### Assigned task
Look for "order" in the records and copy every line that has it.

Records contained in a dataset
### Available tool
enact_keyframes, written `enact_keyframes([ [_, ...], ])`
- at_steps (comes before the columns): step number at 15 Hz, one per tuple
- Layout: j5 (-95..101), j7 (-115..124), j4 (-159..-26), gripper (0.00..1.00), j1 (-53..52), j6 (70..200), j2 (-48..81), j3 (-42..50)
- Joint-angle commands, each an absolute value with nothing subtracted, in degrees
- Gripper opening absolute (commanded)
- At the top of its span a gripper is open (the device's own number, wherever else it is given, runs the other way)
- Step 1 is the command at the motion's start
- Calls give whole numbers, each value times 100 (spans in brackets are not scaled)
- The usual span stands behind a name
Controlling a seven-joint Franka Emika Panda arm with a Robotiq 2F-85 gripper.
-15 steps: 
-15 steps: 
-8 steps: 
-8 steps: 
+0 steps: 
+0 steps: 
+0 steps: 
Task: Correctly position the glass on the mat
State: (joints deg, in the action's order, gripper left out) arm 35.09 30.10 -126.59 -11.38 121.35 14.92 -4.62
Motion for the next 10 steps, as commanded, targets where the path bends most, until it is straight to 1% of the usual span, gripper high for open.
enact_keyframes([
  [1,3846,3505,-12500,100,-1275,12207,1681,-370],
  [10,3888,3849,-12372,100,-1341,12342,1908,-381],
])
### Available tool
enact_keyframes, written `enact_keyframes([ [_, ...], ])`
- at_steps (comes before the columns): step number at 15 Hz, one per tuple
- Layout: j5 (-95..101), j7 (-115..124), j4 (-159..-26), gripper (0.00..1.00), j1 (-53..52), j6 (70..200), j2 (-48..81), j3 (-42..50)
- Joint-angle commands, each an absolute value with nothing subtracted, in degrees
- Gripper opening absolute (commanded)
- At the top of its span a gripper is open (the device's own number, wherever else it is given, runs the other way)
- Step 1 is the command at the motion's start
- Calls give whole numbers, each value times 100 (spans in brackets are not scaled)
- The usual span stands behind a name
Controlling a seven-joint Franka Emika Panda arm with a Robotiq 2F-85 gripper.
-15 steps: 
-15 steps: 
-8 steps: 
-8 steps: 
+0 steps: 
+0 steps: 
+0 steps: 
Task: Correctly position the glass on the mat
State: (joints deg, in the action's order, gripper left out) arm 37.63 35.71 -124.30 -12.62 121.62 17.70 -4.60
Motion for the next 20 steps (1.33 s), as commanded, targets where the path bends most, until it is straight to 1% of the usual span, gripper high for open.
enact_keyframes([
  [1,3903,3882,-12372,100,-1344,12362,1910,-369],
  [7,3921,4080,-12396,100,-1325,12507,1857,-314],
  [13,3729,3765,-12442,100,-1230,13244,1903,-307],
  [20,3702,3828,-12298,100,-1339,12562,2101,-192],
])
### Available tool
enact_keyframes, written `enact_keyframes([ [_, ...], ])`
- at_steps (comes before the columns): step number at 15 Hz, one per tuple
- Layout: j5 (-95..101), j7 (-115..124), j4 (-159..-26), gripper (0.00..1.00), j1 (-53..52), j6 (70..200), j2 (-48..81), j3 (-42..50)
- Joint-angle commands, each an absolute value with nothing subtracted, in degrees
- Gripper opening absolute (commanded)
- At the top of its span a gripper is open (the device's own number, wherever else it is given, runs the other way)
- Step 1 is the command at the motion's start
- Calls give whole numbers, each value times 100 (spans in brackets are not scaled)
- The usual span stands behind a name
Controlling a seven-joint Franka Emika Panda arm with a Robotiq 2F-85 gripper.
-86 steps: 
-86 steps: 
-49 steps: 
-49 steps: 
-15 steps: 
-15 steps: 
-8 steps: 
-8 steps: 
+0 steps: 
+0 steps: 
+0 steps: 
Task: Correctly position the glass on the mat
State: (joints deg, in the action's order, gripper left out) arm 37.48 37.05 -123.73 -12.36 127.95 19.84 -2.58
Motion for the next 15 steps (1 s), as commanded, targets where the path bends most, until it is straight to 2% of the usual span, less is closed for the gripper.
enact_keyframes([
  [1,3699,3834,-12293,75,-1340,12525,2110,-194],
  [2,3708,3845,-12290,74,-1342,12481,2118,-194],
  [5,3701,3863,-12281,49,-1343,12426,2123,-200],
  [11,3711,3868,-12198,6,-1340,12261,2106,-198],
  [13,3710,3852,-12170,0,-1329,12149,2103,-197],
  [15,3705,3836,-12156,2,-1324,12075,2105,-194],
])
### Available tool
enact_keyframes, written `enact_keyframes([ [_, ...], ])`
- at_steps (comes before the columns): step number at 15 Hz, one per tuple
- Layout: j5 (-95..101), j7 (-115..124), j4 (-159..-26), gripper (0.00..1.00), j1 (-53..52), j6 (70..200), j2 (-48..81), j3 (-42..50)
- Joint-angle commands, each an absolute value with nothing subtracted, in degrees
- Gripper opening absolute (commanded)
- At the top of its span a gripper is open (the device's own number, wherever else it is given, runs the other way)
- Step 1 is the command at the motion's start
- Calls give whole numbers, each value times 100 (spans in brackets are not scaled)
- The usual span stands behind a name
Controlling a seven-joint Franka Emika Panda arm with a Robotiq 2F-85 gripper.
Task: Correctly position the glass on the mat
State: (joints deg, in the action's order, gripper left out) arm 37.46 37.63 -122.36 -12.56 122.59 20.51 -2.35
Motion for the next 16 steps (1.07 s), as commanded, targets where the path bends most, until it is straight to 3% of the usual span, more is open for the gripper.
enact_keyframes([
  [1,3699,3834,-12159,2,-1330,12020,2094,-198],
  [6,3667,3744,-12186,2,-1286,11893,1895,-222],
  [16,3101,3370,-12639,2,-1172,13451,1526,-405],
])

### Exercise solution
State: (joints deg, in the action's order, gripper left out) arm 35.09 30.10 -126.59 -11.38 121.35 14.92 -4.62
State: (joints deg, in the action's order, gripper left out) arm 37.63 35.71 -124.30 -12.62 121.62 17.70 -4.60
State: (joints deg, in the action's order, gripper left out) arm 37.48 37.05 -123.73 -12.36 127.95 19.84 -2.58
State: (joints deg, in the action's order, gripper left out) arm 37.46 37.63 -122.36 -12.56 122.59 20.51 -2.35

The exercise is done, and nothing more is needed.